Zug,17.04.2018

Only very few incidents of racism in the canton reported

It is pleasing to report that, over the course of 2017, there were very few cases of racism reported to the cantonal authorities. This is despite an increase in such cases, up by 102 to 301, in Switzerland as a whole.

To find out more about the situation here, a journalist of the Zuger Zeitung went along to interview Vit Stirsky (photograph), who heads the Cantonal Integration Advisory Centre.

When he was asked about incidents of racism in the canton of Zug last year, the 45-year-old political scientist said that every year the centre gets between two and six questions relating to discrimination issues, “too few to be able to deduce any trend,” he said. “Hence we cannot really talk of an increase here.”

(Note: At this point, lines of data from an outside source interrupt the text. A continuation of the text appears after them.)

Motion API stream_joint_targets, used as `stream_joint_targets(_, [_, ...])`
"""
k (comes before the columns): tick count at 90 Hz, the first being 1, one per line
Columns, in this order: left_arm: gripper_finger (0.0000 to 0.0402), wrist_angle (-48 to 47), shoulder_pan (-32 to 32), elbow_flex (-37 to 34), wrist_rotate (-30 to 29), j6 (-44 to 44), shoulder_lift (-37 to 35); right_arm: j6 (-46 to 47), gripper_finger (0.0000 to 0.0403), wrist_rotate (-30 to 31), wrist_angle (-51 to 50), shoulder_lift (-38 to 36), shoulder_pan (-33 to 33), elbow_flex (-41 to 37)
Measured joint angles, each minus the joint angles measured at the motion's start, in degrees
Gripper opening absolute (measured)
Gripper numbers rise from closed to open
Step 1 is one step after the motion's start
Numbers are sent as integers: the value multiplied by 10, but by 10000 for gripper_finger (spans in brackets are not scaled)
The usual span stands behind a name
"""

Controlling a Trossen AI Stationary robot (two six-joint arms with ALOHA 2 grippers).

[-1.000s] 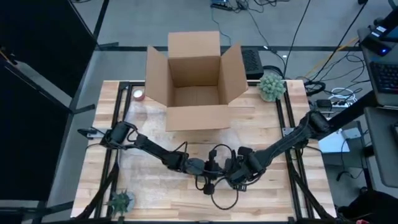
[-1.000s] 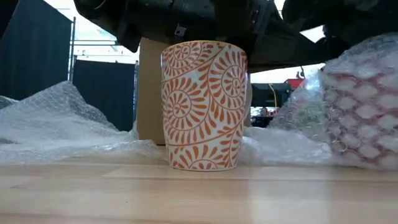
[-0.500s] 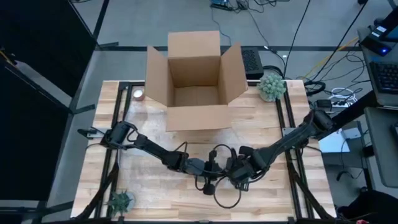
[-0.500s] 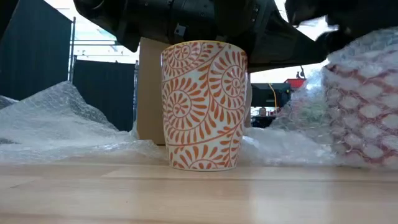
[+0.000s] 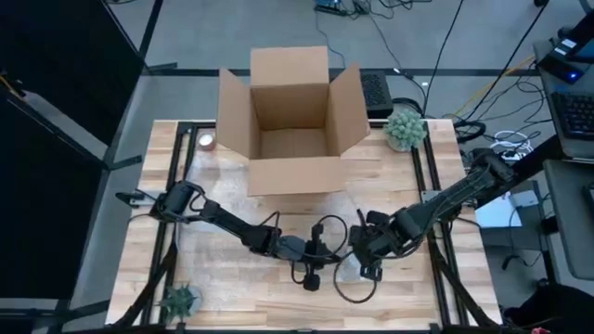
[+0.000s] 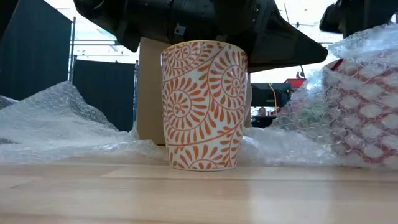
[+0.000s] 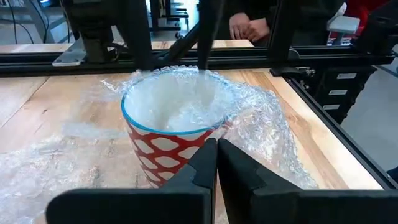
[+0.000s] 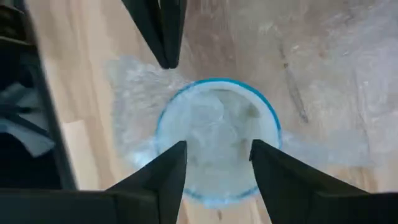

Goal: Wrap mug
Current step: Move the yellow mug to middle left of the table

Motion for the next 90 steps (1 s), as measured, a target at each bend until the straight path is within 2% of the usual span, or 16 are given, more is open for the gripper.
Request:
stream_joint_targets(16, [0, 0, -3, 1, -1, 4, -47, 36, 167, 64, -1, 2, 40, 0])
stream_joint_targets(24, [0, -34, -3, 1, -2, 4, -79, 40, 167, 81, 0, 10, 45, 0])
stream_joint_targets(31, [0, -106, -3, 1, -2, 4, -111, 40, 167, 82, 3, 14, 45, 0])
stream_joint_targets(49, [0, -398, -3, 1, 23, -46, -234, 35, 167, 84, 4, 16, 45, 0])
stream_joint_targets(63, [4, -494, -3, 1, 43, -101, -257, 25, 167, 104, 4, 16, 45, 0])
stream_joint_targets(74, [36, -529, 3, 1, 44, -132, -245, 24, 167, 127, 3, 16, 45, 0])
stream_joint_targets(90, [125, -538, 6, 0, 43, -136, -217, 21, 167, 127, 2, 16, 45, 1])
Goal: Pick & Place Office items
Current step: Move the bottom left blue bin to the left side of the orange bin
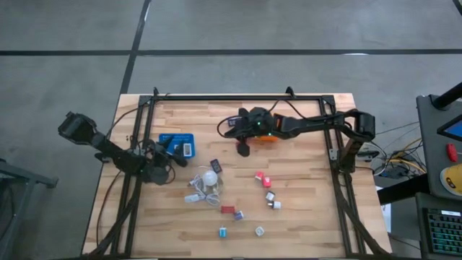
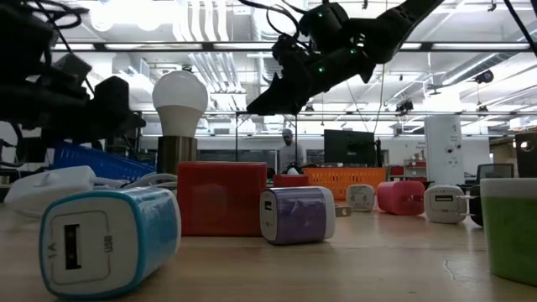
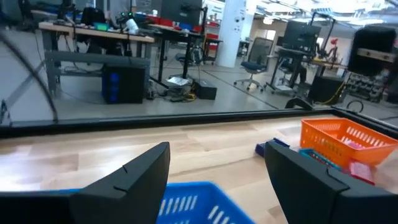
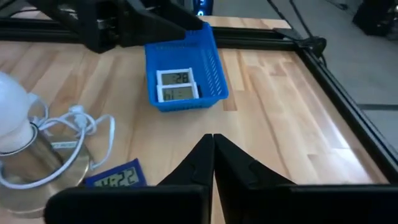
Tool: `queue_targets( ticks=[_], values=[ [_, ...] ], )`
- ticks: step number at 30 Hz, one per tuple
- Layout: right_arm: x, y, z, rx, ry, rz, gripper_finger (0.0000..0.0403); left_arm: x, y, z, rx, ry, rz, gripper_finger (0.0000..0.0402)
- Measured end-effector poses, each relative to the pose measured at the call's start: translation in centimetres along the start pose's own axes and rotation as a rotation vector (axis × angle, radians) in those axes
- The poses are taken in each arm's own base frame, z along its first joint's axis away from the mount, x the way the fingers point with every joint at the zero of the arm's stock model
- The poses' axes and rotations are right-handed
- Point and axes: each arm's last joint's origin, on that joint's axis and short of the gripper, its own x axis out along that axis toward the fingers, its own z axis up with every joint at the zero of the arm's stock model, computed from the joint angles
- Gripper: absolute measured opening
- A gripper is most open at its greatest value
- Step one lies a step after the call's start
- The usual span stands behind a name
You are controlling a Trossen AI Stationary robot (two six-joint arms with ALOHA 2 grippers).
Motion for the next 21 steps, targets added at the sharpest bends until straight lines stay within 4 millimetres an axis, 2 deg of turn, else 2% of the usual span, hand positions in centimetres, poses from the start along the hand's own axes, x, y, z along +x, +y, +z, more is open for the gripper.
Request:
queue_targets(
  ticks=[4, 8, 14, 18, 21],
  values=[
    [0.0, 0.4, 0.1, -0.023, -0.015, 0.076, 0.0008, 0.0, -1.4, 0.9, 0.046, -0.001, -0.007, 0.0257],
    [0.2, 0.4, 0.6, -0.044, -0.037, 0.122, 0.0008, 0.3, -1.6, 1.1, 0.046, -0.004, 0.009, 0.0250],
    [1.3, -2.1, -0.5, 0.014, -0.020, 0.219, 0.0008, 0.8, -0.3, 0.2, -0.017, 0.029, 0.009, 0.0248],
    [3.2, -3.7, -1.7, 0.055, 0.004, 0.279, 0.0008, 1.0, 0.6, -0.3, -0.069, 0.036, 0.024, 0.0248],
    [5.0, -5.2, -1.5, 0.096, -0.017, 0.338, 0.0008, 1.1, 0.9, -0.5, -0.092, 0.035, 0.037, 0.0248]
  ],
)
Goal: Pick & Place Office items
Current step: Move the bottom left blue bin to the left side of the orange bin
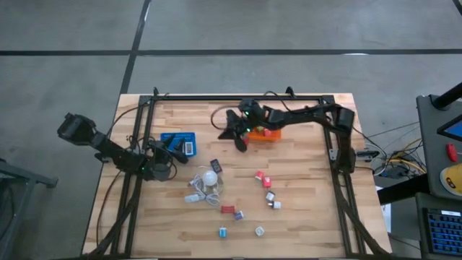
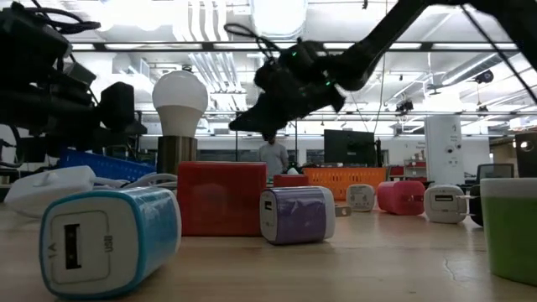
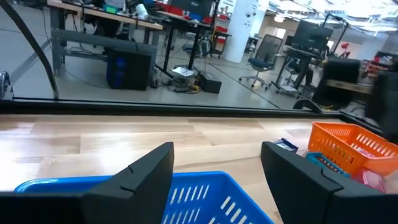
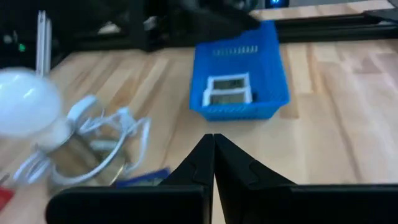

He went on to explain that, for the most part, such questions emanated from enquiries from various offices and authorities which wanted to ensure that, for example, various decisions, formulations or a particular procedure, were not discriminatory in any way. In some cases they were asking on behalf of a client, too. “Last year we had only two enquiries, though it should be mentioned, too, that we only set up advising on these matters three years ago.”

Stirsky went on to explain that much of the centre’s work related to prevention, with their information brochures distributed to various offices, schools and advisory centres. “We also want to make people aware of what forms racism can take, and indeed we hold workshops on this matter. What is more, we have twice participated in the “Living Library” event, and this attracted much interest, helping people to overcome any prejudices they have.”

As to what precisely was regarded as an act of racism, Stirsky explained that it was any person or group of persons who expressed hatred or discrimination of persons on account of their race, ethnicity or religion; those who, through the spoken or written word, through image, depiction, gesture or actions or in any other way demeaned or discriminated against a person on account of race, religion or ethnicity in a way which infringed their human dignity or incited others to do so.

The journalist then asked for Stirsky to comment on some extreme cases mentioned in the national report which included a bus driver refusing asylum-seekers to get on a bus and of incidents of discrimination at schools
“It is probable that only such extreme incidents in the whole of Switzerland were chosen as examples for the report,” he replied. “We have had no such incidents of bus drivers behaving in such a way here in Zug. In any case, it is in such incidents that the victims would be highly likely themselves to press charges and take up the matter with the police. Might I add we have had no incidents of discrimination report in schools in Zug, either. I assume teaching staff and those involved in social work know about the information we provide.”

Regular readers may, however, recall the report of an appeal hearing published only in February of this year relating to an incident in which a 26-year-old Croat and a 27-year-old Swiss man insulted a group of Eritrean asylum seekers outside Zug station by using the “n” word and were subsequently convicted of causing grievous bodily harm, though this referred to an incident in December 2014.

At the other end of the scale, it was only reported more recently how an employee of the Zug Cantonal Office of Guardianship for Children and Adults, Esther Opoku, who has Ghanaian roots, felt that her skin colour had a positive advantage in her ability to advise under-age asylum-seekers as she felt they were able to relate to her better.